Since 2013, the college has dispatched 11 teams of researchers to review and scan Carlisle Indian School records kept at the National Archives in Washington, D.C., college archivist Jim Gerencser said.
The teams have captured about 275,000 pages of material including the contents of quarterly reports, admission ledgers, official correspondence, financial ledgers, campus publications, 6,150 student files and about 16,000 index cards. The bulk of this information has been processed into a searchable online database called the Carlisle Indian School Digital Resource Center.
“There is information about the Carlisle Indian School scattered around lots of different archives and historical societies across the country,” Gerencser said. “The idea was we can bring all that together in one place and make it much easier to do research on the Indian school or just look for information on a family member.
“We always felt the records of the school itself, the ones preserved at the National Archives, were an essential piece to any kind of project,” he said. Early on, the priority went to scanning the student index cards and the paperwork within each student file.
The search for school records has since expanded to letters and reports sent by Pratt and the other school superintendents to the commissioner of the Bureau of Indian Affairs, the oversight agency for Carlisle and other boarding schools.
Due to a lack of detail in the indexing of some material, some of the records uncovered have probably never been seen before by Carlisle Indian School researchers, Gerencser said. He compared the process to digging through an unexplored gold mine.
“It will never be done,” he said. “There will always be more information.” Aside from its facility in Washington, the National Archives has other branches in major cities that could have Indian school records.
Who tells the story?
So far, the overwhelming perspective has been that of officials who ran the Carlisle Indian School or were responsible for the implementation of the policy of assimilating native children, Gerencser said. Dickinson College is developing a function on its website where Indian school descendants could upload images, documents and family stories related to the students, he said.
Some Carlisle descendants have asked the college to post disclaimers and implement protocols that limit access to sensitive records to relatives only. They are advocates pressing for Indigenous Data Sovereignty.
Louellyn White is an associate professor of First Peoples Studies at Concordia University in Montreal, Quebec. Her paternal grandfather and great-uncle were both Carlisle Indian School students.
White recently wrote an article for the Journal of American Indian Education titled “Who Gets to Tell the Stories.” The article explores ways Native Americans can claim the narrative and data on the tribes, which, for much of U.S. history, has been controlled by non-natives.

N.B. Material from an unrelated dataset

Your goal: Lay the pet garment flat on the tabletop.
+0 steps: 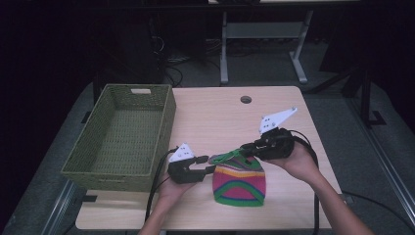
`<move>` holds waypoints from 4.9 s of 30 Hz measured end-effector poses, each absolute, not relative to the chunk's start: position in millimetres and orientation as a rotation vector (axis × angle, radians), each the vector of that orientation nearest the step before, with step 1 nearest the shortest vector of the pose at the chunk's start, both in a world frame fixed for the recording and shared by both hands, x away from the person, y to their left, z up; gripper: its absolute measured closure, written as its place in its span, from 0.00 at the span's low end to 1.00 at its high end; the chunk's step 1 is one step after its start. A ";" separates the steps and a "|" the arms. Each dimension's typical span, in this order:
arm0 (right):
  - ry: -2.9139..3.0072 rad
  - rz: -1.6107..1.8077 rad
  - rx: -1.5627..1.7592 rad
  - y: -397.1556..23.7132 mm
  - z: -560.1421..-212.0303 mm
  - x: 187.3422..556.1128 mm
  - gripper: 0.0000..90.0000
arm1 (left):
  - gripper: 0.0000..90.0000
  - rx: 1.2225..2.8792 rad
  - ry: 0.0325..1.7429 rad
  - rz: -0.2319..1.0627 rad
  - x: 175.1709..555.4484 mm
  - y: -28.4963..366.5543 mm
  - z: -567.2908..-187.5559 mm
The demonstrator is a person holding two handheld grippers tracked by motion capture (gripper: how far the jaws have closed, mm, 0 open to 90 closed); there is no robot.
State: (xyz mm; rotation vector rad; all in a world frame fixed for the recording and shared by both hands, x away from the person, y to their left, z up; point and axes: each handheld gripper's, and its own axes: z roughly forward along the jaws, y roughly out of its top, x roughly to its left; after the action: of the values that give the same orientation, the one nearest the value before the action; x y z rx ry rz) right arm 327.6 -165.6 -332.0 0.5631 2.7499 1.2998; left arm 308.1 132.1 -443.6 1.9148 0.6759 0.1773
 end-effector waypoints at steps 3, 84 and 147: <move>2.753 1.300 0.589 -168.9 -333.6 328.9 0.87 | 0.67 1.913 0.658 0.193 308.8 129.7 -440.1; 2.552 1.058 1.104 -209.4 -392.5 425.4 0.50 | 0.55 1.925 0.918 0.215 383.2 94.7 -440.7; 2.781 0.943 1.068 -205.9 -456.4 398.5 0.95 | 0.97 2.296 0.699 0.136 353.2 65.1 -462.6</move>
State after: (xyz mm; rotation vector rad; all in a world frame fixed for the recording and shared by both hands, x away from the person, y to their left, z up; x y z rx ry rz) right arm 398.5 -205.9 -456.4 1.0676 2.7809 0.9429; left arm 353.2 65.1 -462.6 2.2957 0.6995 0.1359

“We need to have a voice on how this data is controlled, owned and managed,” White said. “We need to have a say on what happens to the data.”
Carlisle Indian School was the first federally funded off-reservation boarding school in the country. While some may argue the school records should be open and made public, White believes the college and similar agencies need to exercise sensitivity and obtain input on what to release from an advisory council of Native Americans.

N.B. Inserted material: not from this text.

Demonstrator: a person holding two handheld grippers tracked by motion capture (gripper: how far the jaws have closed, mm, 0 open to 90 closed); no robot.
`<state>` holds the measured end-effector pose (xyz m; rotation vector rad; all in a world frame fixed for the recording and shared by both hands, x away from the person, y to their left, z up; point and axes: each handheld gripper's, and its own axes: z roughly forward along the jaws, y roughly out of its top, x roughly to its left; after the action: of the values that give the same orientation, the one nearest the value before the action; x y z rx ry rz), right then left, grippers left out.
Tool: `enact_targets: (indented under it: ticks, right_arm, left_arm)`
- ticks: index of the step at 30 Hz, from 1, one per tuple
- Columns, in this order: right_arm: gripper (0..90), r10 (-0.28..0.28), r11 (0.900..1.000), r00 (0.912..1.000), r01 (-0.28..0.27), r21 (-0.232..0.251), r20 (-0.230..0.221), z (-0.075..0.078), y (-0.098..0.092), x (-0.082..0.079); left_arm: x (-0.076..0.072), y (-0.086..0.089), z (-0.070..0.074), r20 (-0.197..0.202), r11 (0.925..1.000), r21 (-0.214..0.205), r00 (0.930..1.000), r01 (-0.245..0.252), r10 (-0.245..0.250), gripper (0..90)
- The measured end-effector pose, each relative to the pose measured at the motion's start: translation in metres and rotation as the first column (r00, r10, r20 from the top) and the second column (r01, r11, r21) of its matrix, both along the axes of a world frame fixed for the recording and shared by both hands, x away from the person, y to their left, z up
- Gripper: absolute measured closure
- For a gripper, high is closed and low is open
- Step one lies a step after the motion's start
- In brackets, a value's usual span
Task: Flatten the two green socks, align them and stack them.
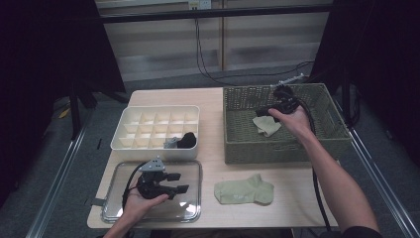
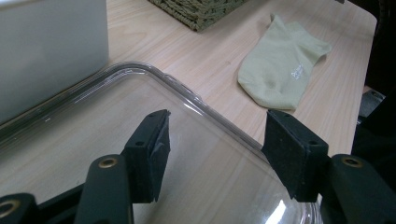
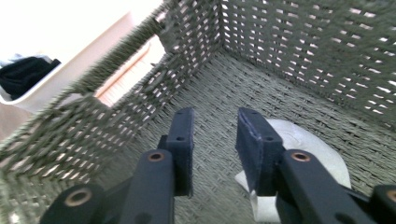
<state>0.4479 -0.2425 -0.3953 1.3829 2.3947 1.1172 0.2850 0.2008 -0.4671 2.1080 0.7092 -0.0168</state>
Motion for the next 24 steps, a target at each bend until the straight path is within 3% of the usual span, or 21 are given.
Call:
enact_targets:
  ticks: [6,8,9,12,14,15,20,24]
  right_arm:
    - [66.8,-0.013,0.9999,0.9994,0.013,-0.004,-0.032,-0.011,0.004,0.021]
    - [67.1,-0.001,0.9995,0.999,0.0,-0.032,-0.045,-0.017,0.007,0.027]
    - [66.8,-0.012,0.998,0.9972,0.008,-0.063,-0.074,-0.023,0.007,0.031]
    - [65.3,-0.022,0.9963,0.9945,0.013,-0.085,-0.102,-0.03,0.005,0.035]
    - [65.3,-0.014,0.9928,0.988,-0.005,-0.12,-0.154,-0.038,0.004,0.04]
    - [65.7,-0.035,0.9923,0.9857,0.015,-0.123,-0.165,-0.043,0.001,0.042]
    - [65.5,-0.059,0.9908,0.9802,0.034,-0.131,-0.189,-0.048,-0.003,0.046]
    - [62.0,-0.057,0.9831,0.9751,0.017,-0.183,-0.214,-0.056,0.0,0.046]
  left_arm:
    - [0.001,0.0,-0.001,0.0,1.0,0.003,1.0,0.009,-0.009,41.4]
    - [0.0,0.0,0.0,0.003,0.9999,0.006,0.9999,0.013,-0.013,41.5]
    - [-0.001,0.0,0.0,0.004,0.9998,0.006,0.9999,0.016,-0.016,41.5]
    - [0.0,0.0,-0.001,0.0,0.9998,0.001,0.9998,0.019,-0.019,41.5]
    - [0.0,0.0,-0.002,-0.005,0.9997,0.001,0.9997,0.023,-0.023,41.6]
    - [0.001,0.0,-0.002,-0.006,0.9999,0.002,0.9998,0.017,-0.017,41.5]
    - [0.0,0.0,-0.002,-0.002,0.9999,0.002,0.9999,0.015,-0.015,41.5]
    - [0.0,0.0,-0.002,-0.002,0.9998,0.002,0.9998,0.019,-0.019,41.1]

While non-natives may see the records of the Carlisle school as a collection of letters, spreadsheets, ledger entries and data, Native Americans see the information as the only connection they may have to a long-lost relative, White said.

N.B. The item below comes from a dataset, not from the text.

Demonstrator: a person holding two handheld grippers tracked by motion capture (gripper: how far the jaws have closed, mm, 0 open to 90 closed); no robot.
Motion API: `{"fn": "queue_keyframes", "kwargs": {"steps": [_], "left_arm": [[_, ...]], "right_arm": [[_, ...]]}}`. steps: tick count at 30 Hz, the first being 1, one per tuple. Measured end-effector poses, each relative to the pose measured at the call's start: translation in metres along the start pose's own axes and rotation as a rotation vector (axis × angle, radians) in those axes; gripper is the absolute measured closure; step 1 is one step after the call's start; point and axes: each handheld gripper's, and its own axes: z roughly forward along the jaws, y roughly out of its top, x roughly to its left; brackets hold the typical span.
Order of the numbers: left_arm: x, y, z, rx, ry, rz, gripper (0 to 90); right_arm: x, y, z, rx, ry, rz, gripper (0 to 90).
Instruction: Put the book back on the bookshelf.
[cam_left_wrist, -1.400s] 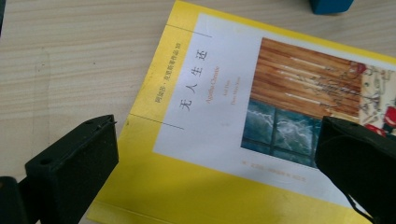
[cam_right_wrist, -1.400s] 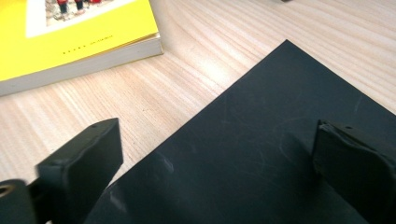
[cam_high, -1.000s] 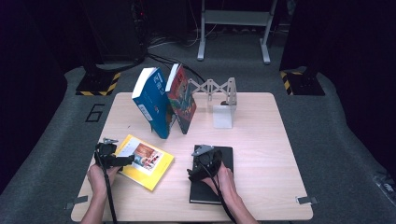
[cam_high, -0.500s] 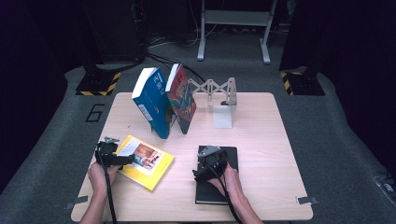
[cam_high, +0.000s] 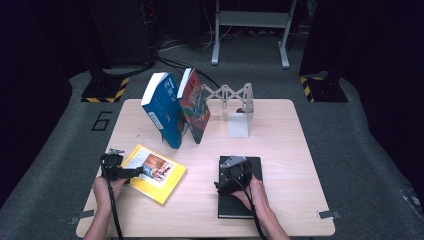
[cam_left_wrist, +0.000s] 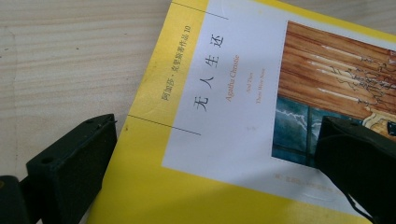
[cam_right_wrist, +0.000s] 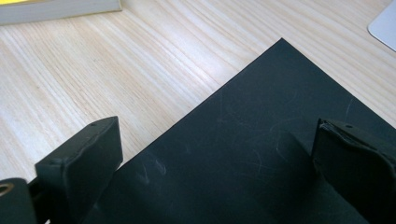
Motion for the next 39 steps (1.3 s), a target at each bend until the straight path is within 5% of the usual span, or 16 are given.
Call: {"fn": "queue_keyframes", "kwargs": {"steps": [26,37,39], "left_arm": [[-0.036,-0.005,0.007,-0.047,-0.077,0.035,0.2],[-0.058,0.000,0.015,-0.036,-0.138,0.080,0.4],[-0.061,0.001,0.016,-0.033,-0.145,0.095,0.5]], "right_arm": [[-0.022,-0.015,-0.010,-0.005,-0.028,0.010,1.9],[-0.027,-0.012,-0.018,0.017,0.033,0.074,4.8],[-0.028,-0.006,-0.021,-0.016,0.043,0.068,4.6]]}}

“We have been in consultation with them to make sure they have input from tribal nations so they are not putting out sensitive information,” McCleave said of Dickinson College. “People in academia view this information differently from those of us who are native.”
Because advocates see the data through the lens of generational trauma, they believe any access should be handled with care and consideration to the tribes and the descendants.